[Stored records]
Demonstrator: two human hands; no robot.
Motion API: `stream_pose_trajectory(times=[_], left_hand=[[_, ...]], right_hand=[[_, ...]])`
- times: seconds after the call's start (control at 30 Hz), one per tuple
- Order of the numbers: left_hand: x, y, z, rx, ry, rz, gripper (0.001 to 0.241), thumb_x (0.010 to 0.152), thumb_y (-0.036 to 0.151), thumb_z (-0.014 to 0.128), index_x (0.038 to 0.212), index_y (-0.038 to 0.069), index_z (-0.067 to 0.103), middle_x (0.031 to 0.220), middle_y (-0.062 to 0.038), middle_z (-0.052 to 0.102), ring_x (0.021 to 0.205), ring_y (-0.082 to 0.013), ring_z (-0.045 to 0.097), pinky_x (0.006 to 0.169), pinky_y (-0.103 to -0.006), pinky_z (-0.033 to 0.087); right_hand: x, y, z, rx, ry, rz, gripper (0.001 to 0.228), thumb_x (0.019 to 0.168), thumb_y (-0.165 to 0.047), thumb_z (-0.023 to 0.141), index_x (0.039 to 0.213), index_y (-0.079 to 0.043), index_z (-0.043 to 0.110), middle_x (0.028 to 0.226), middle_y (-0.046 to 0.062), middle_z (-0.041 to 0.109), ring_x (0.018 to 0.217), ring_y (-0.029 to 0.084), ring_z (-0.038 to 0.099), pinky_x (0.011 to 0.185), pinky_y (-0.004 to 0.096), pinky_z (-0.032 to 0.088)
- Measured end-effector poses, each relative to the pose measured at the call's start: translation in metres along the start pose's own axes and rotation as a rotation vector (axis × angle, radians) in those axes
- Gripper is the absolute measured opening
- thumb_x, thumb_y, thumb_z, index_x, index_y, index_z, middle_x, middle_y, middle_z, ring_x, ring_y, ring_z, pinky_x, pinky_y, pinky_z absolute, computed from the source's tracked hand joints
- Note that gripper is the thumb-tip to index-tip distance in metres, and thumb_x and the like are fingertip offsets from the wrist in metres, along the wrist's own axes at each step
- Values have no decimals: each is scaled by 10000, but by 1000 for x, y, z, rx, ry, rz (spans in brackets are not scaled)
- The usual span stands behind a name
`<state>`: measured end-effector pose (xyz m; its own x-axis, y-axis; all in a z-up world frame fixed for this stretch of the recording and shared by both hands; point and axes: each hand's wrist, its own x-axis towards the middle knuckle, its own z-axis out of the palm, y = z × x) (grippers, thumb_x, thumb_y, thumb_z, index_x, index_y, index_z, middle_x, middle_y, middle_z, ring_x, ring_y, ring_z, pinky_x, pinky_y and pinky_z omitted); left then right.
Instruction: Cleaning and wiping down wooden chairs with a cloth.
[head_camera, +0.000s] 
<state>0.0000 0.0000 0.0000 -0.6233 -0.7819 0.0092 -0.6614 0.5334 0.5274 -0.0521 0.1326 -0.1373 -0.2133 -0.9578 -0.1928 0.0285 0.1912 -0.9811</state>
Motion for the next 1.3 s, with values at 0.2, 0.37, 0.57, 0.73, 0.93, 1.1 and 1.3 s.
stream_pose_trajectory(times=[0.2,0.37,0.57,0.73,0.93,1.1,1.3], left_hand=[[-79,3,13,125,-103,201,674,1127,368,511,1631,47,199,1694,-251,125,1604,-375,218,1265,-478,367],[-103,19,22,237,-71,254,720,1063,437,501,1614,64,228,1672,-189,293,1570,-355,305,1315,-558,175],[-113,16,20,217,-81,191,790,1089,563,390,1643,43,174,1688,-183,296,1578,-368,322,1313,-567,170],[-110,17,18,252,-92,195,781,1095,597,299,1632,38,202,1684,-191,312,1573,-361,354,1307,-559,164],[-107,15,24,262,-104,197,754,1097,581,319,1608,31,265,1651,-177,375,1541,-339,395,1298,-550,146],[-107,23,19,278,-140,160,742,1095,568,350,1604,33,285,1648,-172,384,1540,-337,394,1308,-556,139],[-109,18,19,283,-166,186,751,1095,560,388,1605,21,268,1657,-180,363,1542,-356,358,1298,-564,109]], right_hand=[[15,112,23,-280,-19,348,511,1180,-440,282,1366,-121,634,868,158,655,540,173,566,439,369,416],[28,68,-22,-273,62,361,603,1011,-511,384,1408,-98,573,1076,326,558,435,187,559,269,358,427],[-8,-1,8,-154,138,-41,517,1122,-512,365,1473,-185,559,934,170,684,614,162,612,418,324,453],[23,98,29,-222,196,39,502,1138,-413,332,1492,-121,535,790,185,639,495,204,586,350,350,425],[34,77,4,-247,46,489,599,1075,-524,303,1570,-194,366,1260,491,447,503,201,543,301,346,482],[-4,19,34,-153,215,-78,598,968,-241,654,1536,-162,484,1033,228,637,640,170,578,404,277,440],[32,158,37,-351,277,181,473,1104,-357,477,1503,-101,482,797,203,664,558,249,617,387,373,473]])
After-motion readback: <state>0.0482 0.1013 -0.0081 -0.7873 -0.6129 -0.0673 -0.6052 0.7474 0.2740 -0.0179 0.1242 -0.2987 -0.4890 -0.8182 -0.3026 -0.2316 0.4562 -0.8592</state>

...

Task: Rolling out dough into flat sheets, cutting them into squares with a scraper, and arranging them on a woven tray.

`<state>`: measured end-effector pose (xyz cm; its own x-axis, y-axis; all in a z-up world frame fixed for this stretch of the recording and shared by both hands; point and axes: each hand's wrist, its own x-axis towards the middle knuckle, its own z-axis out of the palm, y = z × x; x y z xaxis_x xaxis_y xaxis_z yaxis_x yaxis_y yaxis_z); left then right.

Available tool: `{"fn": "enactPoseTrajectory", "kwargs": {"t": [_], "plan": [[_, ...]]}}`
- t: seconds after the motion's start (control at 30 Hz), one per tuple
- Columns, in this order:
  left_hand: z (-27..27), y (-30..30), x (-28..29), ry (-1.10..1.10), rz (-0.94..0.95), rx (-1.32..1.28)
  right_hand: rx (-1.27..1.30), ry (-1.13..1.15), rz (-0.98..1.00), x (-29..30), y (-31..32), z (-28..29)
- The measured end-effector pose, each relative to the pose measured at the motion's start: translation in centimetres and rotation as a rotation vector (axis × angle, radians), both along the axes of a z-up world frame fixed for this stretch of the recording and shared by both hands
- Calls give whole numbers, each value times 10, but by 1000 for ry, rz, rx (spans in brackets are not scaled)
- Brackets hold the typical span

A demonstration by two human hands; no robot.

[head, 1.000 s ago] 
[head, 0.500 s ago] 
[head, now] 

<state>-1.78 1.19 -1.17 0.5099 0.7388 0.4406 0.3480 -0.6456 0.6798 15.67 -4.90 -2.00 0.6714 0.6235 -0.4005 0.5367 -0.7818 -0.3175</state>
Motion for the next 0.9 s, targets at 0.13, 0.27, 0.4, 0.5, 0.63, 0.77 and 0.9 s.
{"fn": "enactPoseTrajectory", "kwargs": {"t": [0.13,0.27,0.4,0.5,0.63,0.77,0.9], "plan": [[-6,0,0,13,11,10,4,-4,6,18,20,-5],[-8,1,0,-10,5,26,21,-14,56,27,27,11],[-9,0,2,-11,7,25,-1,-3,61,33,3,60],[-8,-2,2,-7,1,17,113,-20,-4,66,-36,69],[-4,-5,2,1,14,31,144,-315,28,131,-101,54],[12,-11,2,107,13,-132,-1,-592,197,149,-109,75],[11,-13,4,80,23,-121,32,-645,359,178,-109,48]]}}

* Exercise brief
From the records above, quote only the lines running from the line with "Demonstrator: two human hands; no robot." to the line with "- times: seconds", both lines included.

* Output below
Demonstrator: two human hands; no robot.
Motion API: `stream_pose_trajectory(times=[_], left_hand=[[_, ...]], right_hand=[[_, ...]])`
- times: seconds after the call's start (control at 30 Hz), one per tuple

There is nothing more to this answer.